● **About this exercise**
Give the data again exactly, from its opening line through the line in which "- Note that" appears.

● **Material provided**
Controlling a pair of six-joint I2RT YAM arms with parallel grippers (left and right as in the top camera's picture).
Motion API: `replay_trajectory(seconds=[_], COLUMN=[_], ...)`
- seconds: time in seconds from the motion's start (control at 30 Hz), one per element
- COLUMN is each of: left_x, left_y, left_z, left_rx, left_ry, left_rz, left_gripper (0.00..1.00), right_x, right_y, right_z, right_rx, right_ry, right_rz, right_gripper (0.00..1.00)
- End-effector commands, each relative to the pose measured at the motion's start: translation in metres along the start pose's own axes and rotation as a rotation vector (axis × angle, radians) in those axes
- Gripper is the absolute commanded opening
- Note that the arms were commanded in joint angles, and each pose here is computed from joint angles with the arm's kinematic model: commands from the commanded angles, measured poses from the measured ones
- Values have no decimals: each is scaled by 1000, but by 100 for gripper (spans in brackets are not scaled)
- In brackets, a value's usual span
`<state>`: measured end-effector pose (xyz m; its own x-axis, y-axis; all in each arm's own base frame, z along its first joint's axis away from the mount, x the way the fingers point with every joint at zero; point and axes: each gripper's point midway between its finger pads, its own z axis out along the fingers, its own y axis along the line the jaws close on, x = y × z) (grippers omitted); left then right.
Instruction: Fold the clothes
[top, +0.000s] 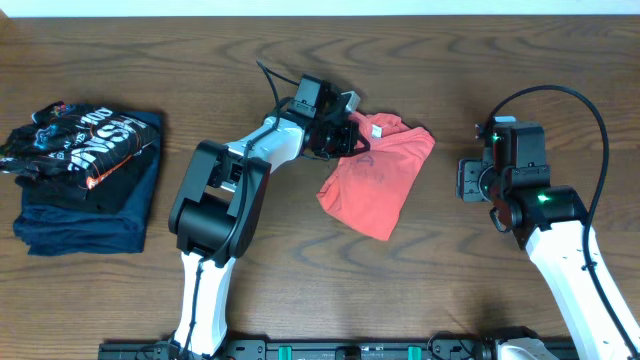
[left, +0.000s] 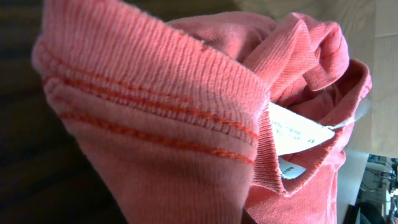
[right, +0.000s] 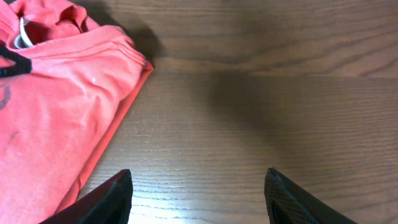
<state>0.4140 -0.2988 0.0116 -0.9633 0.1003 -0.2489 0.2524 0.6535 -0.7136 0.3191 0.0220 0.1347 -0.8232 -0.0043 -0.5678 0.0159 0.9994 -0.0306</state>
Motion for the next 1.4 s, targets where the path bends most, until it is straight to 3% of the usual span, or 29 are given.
replay_trajectory(seconds=[0.0, 0.1, 0.37, 0.67, 0.87, 1.07, 1.37], left_x=[0, -13, -45, -38, -11, 9, 14], left_y=[13, 15, 15, -10, 2, 53, 149], left_z=[-17, -52, -224, -396, -495, -550, -564], left_rx=[-69, -167, -608, -765, -898, -1003, -1058], left_ry=[-9, -65, -378, -759, -980, -1063, -1044], left_rz=[-19, 20, 17, -39, -144, -306, -515], left_gripper=[6, 6, 6, 6, 6, 6, 6], right_x=[-7, -7, -6, -6, -5, -5, -3], right_y=[-4, -5, -8, -11, -13, -13, -13], right_z=[-5, -5, -5, -5, -5, -5, -5], right_rx=[8, 15, 28, 47, 57, 58, 58], right_ry=[-21, -21, -19, -21, -17, -15, -8], right_rz=[23, 23, 23, 23, 23, 23, 21], right_gripper=[66, 66, 67, 67, 66, 66, 67])
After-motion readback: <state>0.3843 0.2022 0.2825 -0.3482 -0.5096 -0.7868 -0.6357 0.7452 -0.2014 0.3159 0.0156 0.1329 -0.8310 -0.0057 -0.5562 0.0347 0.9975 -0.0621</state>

● **The completed task**
Controlling a pair of six-joint I2RT YAM arms with parallel grippers (left and right as in the top camera's picture).
Motion API: `replay_trajectory(seconds=[_], COLUMN=[_], ...)`
- seconds: time in seconds from the motion's start (control at 30 Hz), one per element
- COLUMN is each of: left_x, left_y, left_z, left_rx, left_ry, left_rz, left_gripper (0.00..1.00), right_x, right_y, right_z, right_rx, right_ry, right_rz, right_gripper (0.00..1.00)
- End-effector commands, each relative to the pose measured at the motion's start: translation in metres along the start pose's own axes and rotation as a rotation vector (axis × angle, radians) in those axes
- Gripper is the absolute commanded opening
- Note that the arms were commanded in joint angles, and each pose here is computed from joint angles with the arm's kinematic model: commands from the commanded angles, measured poses from the measured ones

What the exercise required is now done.